*** Opening of Provided information ***
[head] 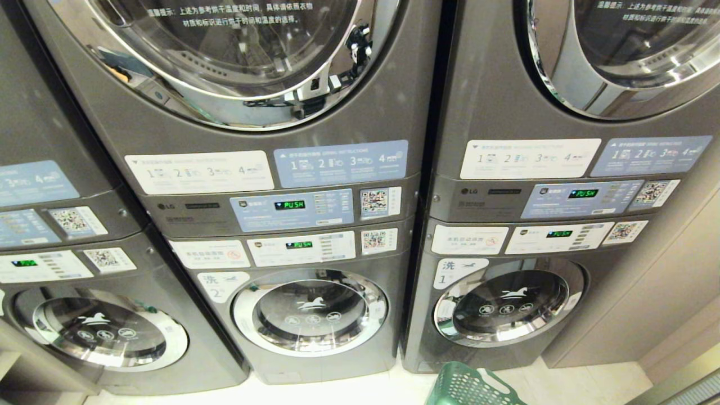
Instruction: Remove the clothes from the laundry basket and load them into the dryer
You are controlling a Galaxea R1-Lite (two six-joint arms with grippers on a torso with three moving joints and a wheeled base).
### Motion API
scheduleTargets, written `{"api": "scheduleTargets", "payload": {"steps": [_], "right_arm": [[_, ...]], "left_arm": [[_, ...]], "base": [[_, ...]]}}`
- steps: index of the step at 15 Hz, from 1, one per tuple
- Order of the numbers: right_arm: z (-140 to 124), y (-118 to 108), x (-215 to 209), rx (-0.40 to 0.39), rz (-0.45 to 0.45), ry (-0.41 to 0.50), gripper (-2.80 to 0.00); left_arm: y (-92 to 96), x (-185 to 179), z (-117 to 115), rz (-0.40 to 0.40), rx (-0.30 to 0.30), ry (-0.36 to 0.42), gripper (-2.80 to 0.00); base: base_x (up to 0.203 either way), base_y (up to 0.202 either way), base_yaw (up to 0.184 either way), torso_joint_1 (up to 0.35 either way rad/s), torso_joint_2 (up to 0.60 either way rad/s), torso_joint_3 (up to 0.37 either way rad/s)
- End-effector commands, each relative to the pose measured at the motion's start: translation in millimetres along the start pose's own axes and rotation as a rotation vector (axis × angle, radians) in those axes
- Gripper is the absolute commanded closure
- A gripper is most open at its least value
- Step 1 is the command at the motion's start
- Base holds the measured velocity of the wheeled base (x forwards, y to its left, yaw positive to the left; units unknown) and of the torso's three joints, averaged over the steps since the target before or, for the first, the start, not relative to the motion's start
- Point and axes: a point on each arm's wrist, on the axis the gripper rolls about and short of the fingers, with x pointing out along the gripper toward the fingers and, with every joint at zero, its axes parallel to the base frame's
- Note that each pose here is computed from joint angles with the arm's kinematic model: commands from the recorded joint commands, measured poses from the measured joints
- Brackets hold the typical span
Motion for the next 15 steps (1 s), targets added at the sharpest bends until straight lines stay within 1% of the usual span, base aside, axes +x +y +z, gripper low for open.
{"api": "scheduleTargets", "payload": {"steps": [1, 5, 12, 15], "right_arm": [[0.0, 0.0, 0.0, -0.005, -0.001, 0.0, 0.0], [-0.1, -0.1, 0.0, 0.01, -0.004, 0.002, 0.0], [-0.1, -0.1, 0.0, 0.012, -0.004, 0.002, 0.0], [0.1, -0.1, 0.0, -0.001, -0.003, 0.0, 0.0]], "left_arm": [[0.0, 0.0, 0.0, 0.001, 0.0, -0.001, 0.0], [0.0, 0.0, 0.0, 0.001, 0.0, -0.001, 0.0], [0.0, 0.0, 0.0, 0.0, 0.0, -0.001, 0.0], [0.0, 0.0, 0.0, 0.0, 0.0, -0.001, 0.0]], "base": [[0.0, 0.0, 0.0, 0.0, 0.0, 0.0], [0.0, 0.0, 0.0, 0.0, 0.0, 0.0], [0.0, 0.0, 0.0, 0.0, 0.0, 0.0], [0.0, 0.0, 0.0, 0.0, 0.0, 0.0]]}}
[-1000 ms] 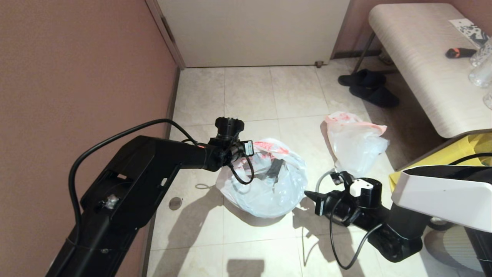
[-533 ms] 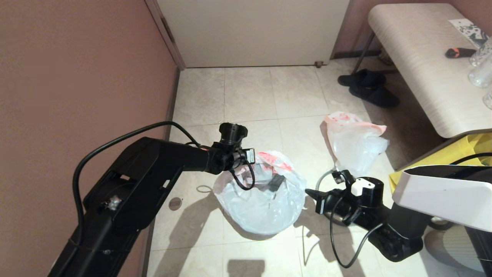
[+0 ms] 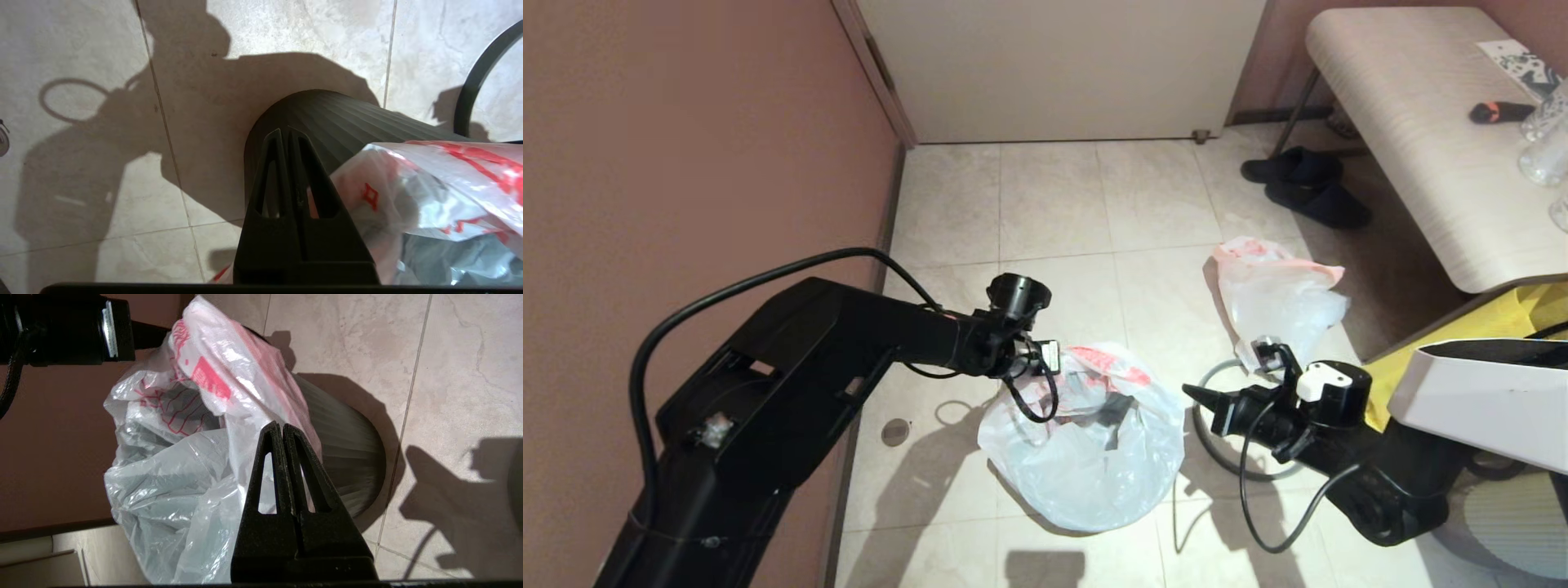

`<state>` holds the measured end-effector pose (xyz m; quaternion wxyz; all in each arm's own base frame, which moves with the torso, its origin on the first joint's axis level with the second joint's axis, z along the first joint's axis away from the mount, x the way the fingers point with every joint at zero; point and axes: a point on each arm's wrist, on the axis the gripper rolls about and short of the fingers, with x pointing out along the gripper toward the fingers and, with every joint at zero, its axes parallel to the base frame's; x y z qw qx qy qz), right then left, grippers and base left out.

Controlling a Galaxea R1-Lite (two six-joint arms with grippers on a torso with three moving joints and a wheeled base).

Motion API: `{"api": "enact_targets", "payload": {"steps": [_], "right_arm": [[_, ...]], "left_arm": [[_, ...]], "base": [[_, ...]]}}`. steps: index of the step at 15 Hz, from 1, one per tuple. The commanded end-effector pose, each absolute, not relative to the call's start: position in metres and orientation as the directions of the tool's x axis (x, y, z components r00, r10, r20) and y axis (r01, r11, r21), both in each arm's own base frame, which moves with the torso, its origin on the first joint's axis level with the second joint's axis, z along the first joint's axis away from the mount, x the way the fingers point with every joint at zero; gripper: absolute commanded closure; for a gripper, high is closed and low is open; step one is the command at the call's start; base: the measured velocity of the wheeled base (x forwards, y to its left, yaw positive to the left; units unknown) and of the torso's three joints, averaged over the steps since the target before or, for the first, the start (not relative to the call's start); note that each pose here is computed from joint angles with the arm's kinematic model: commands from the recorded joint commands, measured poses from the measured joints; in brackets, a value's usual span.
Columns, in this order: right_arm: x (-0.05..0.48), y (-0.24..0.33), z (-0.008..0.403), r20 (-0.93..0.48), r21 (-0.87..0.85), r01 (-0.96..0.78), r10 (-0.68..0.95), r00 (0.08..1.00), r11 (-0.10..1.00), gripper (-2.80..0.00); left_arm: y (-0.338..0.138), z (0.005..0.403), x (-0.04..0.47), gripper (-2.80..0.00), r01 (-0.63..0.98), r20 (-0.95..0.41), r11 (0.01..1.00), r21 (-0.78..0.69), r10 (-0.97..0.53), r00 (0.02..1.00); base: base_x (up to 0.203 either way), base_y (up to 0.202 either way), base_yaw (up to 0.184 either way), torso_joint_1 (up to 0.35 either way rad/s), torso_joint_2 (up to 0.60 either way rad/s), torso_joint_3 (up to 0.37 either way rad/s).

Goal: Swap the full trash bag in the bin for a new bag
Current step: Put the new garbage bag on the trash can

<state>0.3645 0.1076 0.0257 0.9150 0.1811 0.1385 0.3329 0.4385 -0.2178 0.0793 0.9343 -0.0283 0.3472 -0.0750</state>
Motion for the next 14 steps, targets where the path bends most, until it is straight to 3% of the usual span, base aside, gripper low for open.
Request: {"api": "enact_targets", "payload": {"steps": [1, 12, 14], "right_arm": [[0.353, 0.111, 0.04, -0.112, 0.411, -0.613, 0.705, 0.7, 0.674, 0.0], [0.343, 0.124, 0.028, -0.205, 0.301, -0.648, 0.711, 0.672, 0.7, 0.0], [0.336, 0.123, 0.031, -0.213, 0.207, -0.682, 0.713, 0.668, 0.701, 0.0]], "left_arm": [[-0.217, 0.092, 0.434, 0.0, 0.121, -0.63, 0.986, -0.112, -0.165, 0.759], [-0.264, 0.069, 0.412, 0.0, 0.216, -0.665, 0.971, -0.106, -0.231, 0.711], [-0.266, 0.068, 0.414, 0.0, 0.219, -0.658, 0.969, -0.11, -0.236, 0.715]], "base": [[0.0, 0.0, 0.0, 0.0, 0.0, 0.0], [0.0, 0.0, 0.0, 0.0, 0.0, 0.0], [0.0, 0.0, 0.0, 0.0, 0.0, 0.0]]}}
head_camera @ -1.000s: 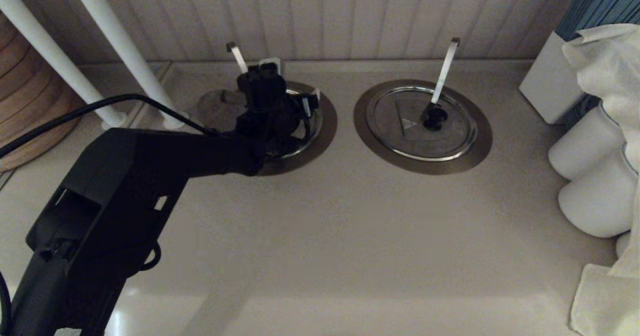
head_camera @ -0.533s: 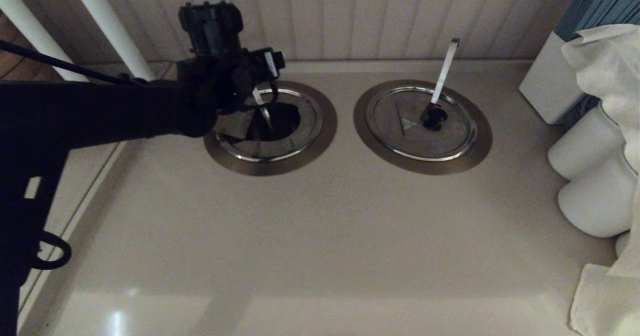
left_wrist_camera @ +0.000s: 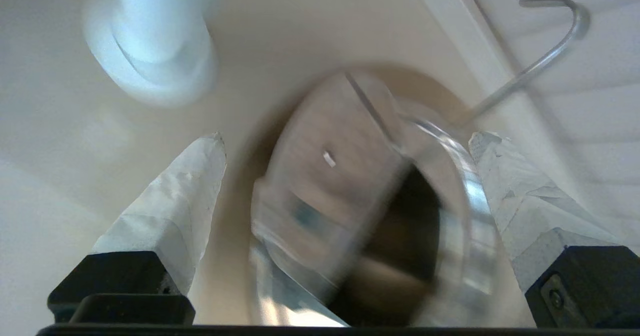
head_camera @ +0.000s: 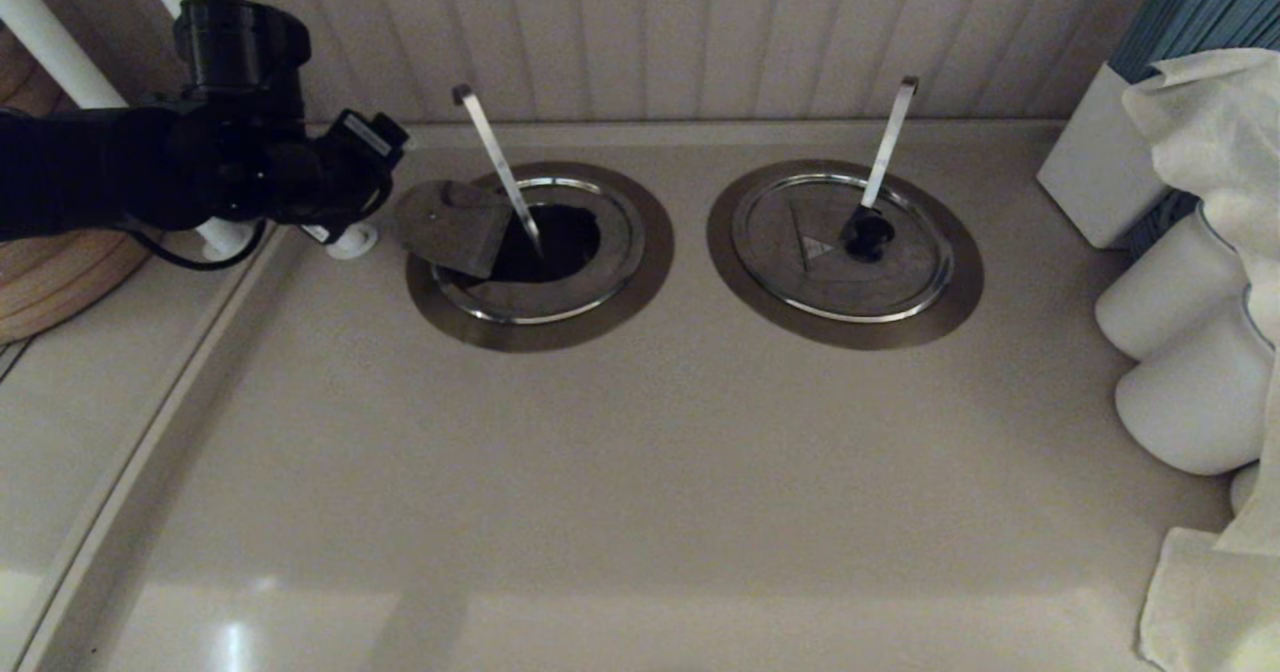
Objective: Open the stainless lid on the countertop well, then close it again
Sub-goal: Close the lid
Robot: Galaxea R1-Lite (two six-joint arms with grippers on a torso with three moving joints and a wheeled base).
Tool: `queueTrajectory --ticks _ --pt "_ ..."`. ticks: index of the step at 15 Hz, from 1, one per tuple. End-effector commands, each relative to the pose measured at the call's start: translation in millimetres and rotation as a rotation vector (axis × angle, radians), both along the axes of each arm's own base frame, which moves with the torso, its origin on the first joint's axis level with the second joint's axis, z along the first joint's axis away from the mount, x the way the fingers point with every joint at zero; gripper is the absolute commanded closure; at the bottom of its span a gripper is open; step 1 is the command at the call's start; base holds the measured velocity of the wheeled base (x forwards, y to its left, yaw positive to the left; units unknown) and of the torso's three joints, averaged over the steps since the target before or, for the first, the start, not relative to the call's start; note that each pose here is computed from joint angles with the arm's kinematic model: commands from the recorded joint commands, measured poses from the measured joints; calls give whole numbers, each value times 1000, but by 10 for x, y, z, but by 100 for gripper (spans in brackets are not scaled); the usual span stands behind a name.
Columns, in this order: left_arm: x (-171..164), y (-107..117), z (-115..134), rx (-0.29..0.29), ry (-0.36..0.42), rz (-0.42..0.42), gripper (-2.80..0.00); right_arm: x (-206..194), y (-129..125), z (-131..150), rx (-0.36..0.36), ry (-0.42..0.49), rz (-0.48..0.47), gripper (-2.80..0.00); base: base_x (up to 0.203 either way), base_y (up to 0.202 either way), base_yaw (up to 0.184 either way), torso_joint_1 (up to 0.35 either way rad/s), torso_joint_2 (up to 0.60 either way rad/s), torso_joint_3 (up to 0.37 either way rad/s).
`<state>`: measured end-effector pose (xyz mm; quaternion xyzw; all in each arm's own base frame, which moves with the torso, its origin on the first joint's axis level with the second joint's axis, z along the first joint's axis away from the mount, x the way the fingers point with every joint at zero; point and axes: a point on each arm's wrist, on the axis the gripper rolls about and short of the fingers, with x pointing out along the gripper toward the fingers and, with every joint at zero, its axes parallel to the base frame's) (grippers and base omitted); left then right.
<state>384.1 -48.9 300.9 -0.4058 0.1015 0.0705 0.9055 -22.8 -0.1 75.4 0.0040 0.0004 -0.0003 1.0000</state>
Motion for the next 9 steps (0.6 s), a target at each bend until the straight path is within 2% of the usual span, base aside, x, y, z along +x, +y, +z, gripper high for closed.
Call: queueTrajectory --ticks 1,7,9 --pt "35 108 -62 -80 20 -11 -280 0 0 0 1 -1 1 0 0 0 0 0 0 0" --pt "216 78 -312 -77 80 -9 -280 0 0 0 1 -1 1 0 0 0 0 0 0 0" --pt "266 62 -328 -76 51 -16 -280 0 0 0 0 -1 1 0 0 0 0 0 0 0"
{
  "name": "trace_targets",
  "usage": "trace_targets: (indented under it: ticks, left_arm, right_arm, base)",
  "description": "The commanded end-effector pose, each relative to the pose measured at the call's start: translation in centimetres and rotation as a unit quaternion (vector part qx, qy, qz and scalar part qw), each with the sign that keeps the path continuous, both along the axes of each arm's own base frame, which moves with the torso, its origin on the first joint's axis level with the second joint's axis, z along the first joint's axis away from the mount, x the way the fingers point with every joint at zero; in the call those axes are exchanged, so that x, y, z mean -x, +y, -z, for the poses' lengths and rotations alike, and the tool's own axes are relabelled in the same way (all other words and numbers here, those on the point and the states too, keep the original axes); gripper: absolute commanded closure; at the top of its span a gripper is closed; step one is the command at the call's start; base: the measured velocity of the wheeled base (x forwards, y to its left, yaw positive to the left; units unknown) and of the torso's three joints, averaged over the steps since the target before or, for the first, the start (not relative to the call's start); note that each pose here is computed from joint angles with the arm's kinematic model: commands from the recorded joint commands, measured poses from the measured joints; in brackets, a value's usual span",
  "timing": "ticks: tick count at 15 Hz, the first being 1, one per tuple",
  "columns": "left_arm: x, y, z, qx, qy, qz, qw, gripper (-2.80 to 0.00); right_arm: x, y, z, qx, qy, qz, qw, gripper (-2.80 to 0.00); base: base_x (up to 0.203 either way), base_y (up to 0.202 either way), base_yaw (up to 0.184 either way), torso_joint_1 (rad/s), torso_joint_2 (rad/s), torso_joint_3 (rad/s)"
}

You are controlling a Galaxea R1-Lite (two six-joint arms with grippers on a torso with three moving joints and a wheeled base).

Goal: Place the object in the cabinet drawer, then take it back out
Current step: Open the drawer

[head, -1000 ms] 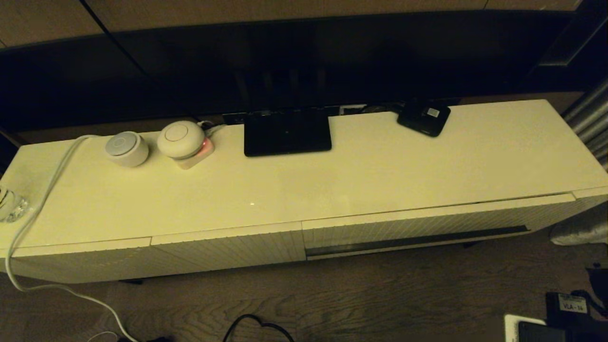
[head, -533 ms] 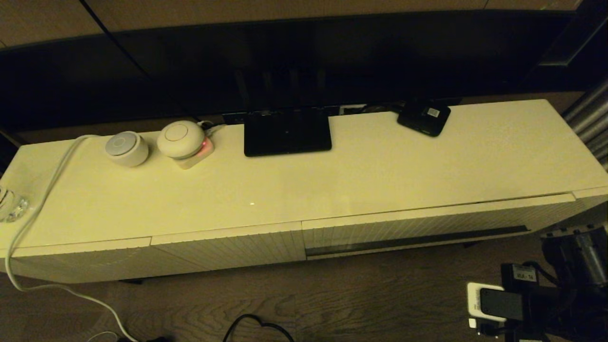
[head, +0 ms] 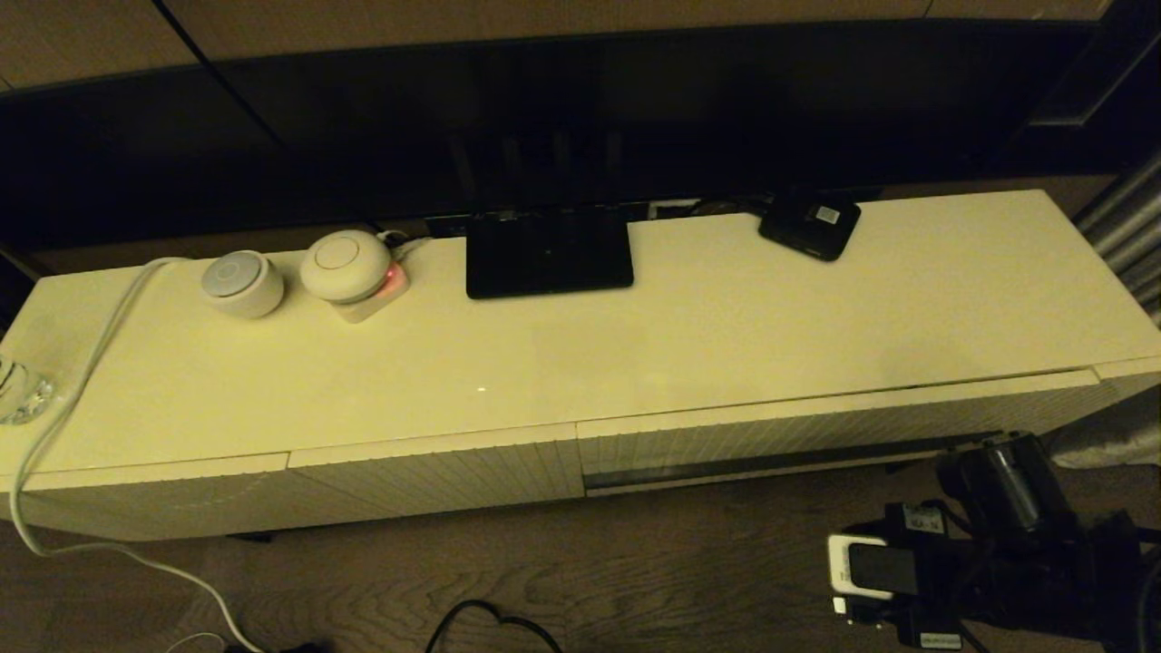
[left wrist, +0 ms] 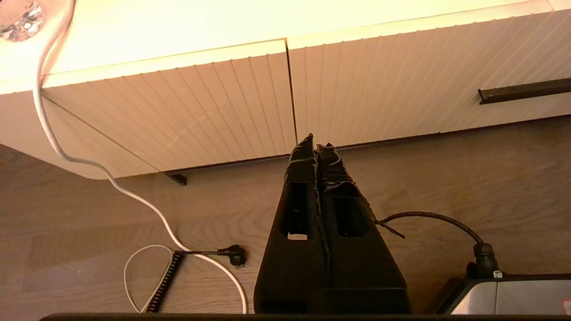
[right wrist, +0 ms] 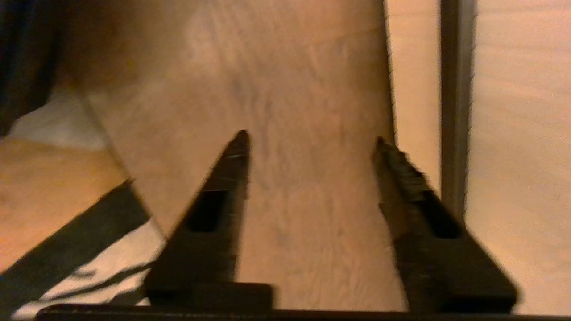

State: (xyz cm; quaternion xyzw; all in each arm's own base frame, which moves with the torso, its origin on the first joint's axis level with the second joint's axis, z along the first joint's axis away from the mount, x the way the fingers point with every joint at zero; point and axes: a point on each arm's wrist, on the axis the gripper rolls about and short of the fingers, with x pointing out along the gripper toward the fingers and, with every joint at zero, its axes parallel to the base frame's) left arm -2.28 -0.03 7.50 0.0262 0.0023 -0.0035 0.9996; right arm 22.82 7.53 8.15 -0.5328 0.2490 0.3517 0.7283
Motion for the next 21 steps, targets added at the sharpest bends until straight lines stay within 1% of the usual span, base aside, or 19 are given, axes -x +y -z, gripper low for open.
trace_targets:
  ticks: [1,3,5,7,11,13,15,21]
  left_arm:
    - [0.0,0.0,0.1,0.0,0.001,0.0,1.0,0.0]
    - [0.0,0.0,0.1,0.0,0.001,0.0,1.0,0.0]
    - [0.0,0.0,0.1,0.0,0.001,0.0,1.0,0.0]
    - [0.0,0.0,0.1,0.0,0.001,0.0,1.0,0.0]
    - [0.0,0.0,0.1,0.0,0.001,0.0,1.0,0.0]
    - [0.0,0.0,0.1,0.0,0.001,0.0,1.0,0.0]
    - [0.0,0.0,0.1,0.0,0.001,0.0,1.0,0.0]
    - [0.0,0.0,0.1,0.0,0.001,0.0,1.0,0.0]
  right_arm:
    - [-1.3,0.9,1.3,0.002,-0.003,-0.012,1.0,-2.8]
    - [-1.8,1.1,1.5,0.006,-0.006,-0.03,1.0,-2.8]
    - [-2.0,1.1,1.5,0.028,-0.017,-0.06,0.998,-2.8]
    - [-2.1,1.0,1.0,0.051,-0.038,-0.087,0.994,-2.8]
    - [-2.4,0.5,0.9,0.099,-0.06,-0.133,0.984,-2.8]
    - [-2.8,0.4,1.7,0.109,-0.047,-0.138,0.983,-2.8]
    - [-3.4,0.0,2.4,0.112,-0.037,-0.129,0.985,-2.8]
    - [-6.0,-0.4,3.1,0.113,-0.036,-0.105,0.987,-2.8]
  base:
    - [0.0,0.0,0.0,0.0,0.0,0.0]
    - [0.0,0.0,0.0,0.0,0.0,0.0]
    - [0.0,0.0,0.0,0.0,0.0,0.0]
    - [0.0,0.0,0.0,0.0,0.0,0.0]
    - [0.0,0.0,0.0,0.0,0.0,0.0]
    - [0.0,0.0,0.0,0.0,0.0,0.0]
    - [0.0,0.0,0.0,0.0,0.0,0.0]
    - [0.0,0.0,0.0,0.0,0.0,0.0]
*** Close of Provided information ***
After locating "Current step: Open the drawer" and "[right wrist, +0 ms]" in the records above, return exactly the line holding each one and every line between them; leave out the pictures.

Task output »
Current step: Open the drawer

[head, -1000 ms] 
[head, -533 ms] 
[head, +0 ms] 
[left wrist, +0 ms] 
[right wrist, +0 ms] 

The output has nothing more to it.